# Great bartering items



## budgetprepp-n (Apr 7, 2013)

There are somethings that can be bought really cheap right now that after SHTF are going to be 
worth a lot. This month I have been working on getting stuff ready for an EMP.
But this stuff would also be good anytime SHTF and the grid goes down.

Solar battery charger -- $13
rechargeable batteries $.30 ea

And here is one that anybody trading will need but they are going to be hard to find.
a Battery tester. doesn't matter if you are selling or buying a tester will come in handy
How do you know the batteries are good when you trade for them?

Right now the battery testers are $1.70 they check 9 volt AA AAA C D


----------



## Targetshooter (Dec 4, 2015)

Great ideal ,, I have been stocking up on this stuff for about 6 months now ,, I made a solar battery chargers out of few solar garden lights they work great .


----------



## baldman (Apr 5, 2016)

Target shooter can you explain how did you build the charger ?


----------



## baldman (Apr 5, 2016)

Back to the thread, I have been making hygiene kits for trade instant coffee soap shampoo razor conditioner tooth paste and brush.


----------



## ND_ponyexpress_ (Mar 20, 2016)

home brew kits and booze!!!


----------



## baldman (Apr 5, 2016)

Pony express I will trade you a hygiene kit for a drunk kit.


----------



## Illini Warrior (Jan 24, 2015)

Targetshooter said:


> Great ideal ,, I have been stocking up on this stuff for about 6 months now ,, I made a solar battery chargers out of few solar garden lights they work great .


you can do the same thing with the crank flashlites that go wonky


----------



## ND_ponyexpress_ (Mar 20, 2016)

baldman said:


> Pony express I will trade you a hygiene kit for a drunk kit.


enough booze and won't care about hygiene!!


----------



## baldman (Apr 5, 2016)

Pony express you do have a very valid point. Lol


----------



## SittingElf (Feb 9, 2016)

I am stocking barter items, but concentrating on things that others are likely not.

I have dedicated a whole storage area to those items, and continue to add to them as I see products that most would overlook, but be willing to trade for after SHTF.

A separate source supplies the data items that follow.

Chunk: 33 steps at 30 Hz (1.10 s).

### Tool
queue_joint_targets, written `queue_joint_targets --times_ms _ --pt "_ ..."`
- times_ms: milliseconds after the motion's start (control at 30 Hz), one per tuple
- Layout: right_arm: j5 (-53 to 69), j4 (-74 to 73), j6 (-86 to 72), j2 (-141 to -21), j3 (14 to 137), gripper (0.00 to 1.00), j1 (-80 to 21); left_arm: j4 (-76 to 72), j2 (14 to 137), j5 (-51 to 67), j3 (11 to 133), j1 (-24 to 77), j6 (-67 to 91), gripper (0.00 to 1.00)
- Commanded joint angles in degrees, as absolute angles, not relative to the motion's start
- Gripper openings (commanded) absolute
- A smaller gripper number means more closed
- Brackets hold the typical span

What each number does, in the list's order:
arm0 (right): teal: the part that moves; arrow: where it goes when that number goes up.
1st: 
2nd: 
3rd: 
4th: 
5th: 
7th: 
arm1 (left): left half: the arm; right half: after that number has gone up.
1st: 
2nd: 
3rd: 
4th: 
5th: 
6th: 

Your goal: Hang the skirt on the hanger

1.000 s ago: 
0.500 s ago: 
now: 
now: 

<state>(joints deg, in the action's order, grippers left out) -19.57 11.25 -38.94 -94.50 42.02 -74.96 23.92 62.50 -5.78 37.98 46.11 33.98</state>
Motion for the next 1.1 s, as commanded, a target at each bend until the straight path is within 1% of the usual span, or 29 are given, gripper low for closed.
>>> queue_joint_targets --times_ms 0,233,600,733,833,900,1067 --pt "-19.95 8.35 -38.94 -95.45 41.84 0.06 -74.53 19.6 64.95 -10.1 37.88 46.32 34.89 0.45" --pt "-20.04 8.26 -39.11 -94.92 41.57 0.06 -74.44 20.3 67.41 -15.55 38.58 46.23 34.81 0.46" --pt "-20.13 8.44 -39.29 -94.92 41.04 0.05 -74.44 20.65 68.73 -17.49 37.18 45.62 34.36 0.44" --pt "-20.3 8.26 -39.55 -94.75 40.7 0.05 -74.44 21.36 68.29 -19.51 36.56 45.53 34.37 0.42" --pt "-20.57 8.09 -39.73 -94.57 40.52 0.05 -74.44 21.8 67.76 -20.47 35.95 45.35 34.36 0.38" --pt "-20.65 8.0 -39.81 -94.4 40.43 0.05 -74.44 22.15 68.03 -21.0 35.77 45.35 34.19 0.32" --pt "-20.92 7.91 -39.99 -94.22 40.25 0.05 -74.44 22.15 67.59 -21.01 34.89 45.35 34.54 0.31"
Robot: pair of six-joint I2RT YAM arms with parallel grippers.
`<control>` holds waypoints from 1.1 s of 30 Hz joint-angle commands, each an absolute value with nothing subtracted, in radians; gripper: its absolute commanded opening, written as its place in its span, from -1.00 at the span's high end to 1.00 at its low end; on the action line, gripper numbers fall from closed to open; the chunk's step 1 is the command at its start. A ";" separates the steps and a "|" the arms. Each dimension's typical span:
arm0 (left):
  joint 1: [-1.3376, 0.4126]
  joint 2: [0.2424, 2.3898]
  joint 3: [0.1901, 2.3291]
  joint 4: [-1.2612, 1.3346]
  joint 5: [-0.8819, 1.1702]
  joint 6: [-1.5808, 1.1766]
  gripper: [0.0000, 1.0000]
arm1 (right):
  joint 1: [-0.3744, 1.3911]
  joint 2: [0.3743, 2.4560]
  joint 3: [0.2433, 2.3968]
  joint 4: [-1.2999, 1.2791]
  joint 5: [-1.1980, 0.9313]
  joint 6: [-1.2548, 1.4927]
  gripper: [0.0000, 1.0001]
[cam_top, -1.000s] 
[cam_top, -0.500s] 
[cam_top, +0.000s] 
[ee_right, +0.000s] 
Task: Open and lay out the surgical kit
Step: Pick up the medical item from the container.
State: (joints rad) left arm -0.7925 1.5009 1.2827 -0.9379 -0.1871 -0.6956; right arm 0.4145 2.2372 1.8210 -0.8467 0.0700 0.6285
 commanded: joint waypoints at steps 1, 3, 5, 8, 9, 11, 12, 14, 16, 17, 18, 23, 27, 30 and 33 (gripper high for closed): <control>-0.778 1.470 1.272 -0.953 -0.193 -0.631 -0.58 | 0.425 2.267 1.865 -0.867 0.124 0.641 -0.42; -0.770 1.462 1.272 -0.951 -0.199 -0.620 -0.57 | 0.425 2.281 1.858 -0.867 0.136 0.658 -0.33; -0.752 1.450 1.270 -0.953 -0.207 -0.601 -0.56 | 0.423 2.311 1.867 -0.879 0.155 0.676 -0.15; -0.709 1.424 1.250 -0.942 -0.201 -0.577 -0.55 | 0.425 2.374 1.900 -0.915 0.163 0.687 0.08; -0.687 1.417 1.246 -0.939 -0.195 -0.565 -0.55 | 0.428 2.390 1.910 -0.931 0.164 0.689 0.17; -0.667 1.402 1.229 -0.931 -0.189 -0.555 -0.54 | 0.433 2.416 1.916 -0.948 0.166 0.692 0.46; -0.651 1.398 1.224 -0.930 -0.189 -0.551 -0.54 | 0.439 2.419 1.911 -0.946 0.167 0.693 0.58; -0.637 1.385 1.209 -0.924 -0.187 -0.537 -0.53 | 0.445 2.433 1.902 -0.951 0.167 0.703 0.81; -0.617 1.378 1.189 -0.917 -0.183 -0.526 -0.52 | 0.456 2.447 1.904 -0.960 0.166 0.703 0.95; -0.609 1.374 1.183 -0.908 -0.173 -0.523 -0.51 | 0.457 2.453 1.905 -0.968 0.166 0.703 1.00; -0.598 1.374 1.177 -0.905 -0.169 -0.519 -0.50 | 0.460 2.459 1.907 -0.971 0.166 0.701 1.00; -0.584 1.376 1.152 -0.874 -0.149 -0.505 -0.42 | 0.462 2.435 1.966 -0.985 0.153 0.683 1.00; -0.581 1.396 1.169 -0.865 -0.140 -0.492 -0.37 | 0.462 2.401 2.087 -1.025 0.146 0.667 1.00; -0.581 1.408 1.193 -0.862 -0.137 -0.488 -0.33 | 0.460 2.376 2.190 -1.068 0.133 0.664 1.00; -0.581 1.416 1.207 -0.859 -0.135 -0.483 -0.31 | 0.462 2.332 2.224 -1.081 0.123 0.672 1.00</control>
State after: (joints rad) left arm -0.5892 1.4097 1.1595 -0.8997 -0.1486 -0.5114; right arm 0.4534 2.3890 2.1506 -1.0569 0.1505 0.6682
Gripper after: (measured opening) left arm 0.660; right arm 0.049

Everything from Toilet Paper to Immodium. Toothbrushes to soap bars. 22LR rounds to hotel-style shampoo bottles. Bulk salt and sugar to dry molasses. Etc.......

Enough to open a small General Store after initial SHTF dies down!


----------



## ND_ponyexpress_ (Mar 20, 2016)

yea.. little things like chap stick, razors and sunscreen are often overlooked, but seeds, canning lids and ammo will be probably be king..


----------



## ruhamey (Sep 30, 2015)

Bug juice! But then I'm in Florida...

Sent from my VS985 4G using Tapatalk


----------



## warrior4 (Oct 16, 2013)

I've got tons of dryer lint that works wonderfully as a quick and easy fire starter and boxes of matches to go with them.


----------



## Deaf3279 (Jul 25, 2016)

warrior4 said:


> I've got tons of dryer lint that works wonderfully as a quick and easy fire starter and boxes of matches to go with them.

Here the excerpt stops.